Each little house was written for a specific person and then sent directly to them. Their names appear before their pieces.
This story takes place at the end of the last century, at the dawn of the internet. Phones aren’t smart. You can’t take them far from their docks on the desks and counters.
We kissed and stalled. I looked through his hair out the windshield and across the small yard to his bedroom window, the light his dad had left on. “In a minute I’m going to be in there, by that light,” he said, “missing you.” I drummed the steering wheel and replied “Yeah, I think about that all the time, dropping people off and then they just, y’know, become little people in their little houses.” “Yeah.” “It’s totally scary.” For me nothing was ever really happening, it was all just wrapping up, especially this.
They stood on top of that parking deck. A real high in these parts. One kid behind the other, wrapping arms around, against a night that wasn’t yet cold. They play-acted the chic spot across the way was theirs, that they were returning home decades later. “How was work?” “Amazing.” “Do we have kids?” “Nope.” “I know.” “Amazing.” The dream apartment, only four floors above a shadow street. The clouds, as far as they were concerned.
As a little guy he requested everything “on the rocks.” Heard somewhere, a way to be grown up. Fruit roll-ups on the rocks, etcetera, absurd. That was back in the age of requests, but that age was over. Now he was home around curfew after everyone else was asleep and pouring his own cereal, rock-like sweet wheat something, a dash of milk. But this wasn’t the ritual. The ritual was all in a dad glass. Three ice cubes, the right proverbial rocks, dropped and a splash of coke on top. Just a splash. A swish before smelling, shooting back. He wasn’t ready for alcohol yet, but he knew this was what it must be like, coming soon. More a part of the family than those asleep around the corner or up the stairs, this savored drink. And another. Looking down at the liquid. I evil love you.

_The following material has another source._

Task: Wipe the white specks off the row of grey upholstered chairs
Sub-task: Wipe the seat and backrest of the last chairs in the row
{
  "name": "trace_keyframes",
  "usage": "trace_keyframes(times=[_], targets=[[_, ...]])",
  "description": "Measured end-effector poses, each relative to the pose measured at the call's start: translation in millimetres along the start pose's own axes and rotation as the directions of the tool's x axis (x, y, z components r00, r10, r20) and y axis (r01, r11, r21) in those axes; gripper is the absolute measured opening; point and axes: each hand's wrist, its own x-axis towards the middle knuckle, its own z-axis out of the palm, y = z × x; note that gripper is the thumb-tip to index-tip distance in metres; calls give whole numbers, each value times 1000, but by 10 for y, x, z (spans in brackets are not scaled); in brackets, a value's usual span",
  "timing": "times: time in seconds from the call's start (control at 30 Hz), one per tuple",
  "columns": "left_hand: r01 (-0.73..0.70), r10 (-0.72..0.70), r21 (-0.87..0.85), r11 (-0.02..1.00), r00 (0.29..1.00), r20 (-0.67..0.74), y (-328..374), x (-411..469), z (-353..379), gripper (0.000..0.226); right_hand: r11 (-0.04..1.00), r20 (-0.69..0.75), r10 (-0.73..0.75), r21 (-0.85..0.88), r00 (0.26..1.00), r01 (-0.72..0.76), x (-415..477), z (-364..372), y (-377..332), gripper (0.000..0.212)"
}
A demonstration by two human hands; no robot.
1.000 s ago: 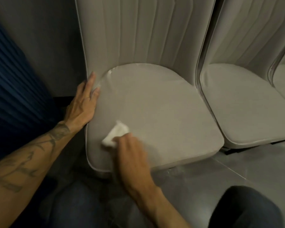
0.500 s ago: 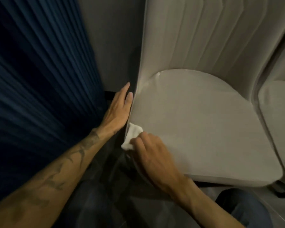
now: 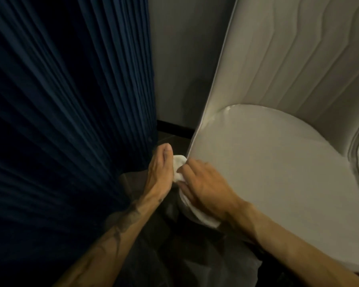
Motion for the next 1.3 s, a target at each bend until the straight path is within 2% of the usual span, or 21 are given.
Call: trace_keyframes(times=[0.07,0.23,0.27,0.33,0.47,0.57,0.6,0.67,0.73,0.77,0.83,0.93,1.07,1.2,1.3], targets=[[-14,14,9,1000,1000,-19,7,-26,2,46,1000,32,15,-8,999,-15,173,-21,222,27],[-9,11,55,998,999,-43,78,-89,-16,54,934,17,251,-266,968,-237,1021,-84,737,29],[-20,22,57,998,999,-49,92,-87,-39,54,925,16,254,-297,967,-239,1068,-56,730,28],[-42,44,41,998,998,-54,104,-79,-100,54,936,43,216,-292,975,-195,972,2,581,29],[-48,49,11,999,998,-42,141,-27,-191,50,999,26,-35,2,999,35,285,51,-48,27],[-64,64,90,994,998,13,155,58,-218,45,979,147,-179,126,973,161,-229,-68,-265,26],[-83,78,134,988,996,38,144,92,-221,40,980,161,-169,129,972,149,-307,-109,-217,24],[-148,127,195,969,985,118,133,158,-222,38,997,86,-28,80,996,21,-266,-178,-48,22],[-272,213,253,928,948,237,176,230,-209,46,993,-11,119,16,993,-119,-76,-211,61,27],[-340,256,276,899,920,298,205,277,-197,49,989,-7,143,-24,990,-143,8,-186,46,29],[-450,310,322,833,862,402,275,397,-161,53,991,5,117,-69,993,-116,4,-87,-97,31],[-565,321,410,716,788,526,372,566,-45,59,999,37,51,13,998,-52,-371,-71,-239,28],[-642,359,499,582,754,551,367,646,69,62,996,15,87,19,996,-87,-621,-109,-217,23],[-652,390,499,571,750,534,280,656,90,60,957,-99,264,-96,959,-273,-107,54,-471,25],[-669,399,503,547,737,545,272,697,103,61,955,-62,276,-95,959,-281,-190,69,-489,18]])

“Reach me the scissors off that desk, Prickly Pear.” She muted her mother. Her mother said nothing. It was late. Her mother probably asked again. In the mute were other voices. You have to obey your mother. What if your mother told you to jump off a bridge? You’d do it. Maybe your mother did tell, maybe you did jump off. Down through air into a thicket of succulents. Now you see all the way up to her, bay at her, a wild animal. You’re covered in spines. They are hot honesty.
His frantic rubbing against Holly Witt in the November 1995 Playboy rattled the bed and woke his brother below. “Go back to bed.” He hissed down, “I love you, okay.” You can’t grow up slow from the bottom bunk.
We never set out to drive past the house of every single person we knew before arriving at hers, but the gas gauge was sometimes full. Every night was a loop, sliding past the Wilsons and the Masons and Jim’s and Collette’s and Frank’s and Jim’s and seeing the lack of lights. The journey always ended at the trampoline, and the trampoline was always deserted. Except. That final time though there she was in the center, like an optical illusion, lying flat. Approached. Do you want to talk about it no I just want to bounce. Bouncing meant something different in those days.
Tonight you’re in the park, and the park is not a house. The park has never really been a house but tonight something of it has to be. A stray dog is the house, its fur clingy, deep like you could try and get lost alongside it. Its breath becomes little bits of your breath, becomes the want, the world.
He waited forever for dialup. Besides that pending window, all onscreen was the background; a house in the snow. This house. His father’s new old house with its swivel chair. The snow had melted outside the actual house but here it was a desktop of pure white and going nowhere. The soft, repeated click of the unconnected internet reminded him of the hush outside on nights when snow fell, the way the lack of sound enveloped space. The way the blanket anticipated its own dirtying.
She wasn’t sure what amphetamines were, but she’d heard of them, and she was dead certain they were coming to get her. She un-tucked the sheets from around the neat mattress and then re-tucked them tight around her body like pie crust. To keep the amphetamines at bay, from wherever they might creep.
You think it’s a house now, but just wait’ll I’ve done some real work on it. Wait’ll I grab the drapes and tie them in knots. Wait’ll I let the neighbors come in and draw endless baths. Wait’ll I take out a third mortgage. Wait’ll you see it with the walls torn down. Oh honey. Wait’ll you see it with the moon dripping blood as red as the whites around your eyes down through the shredded ceiling. Then good lord we can call it a home.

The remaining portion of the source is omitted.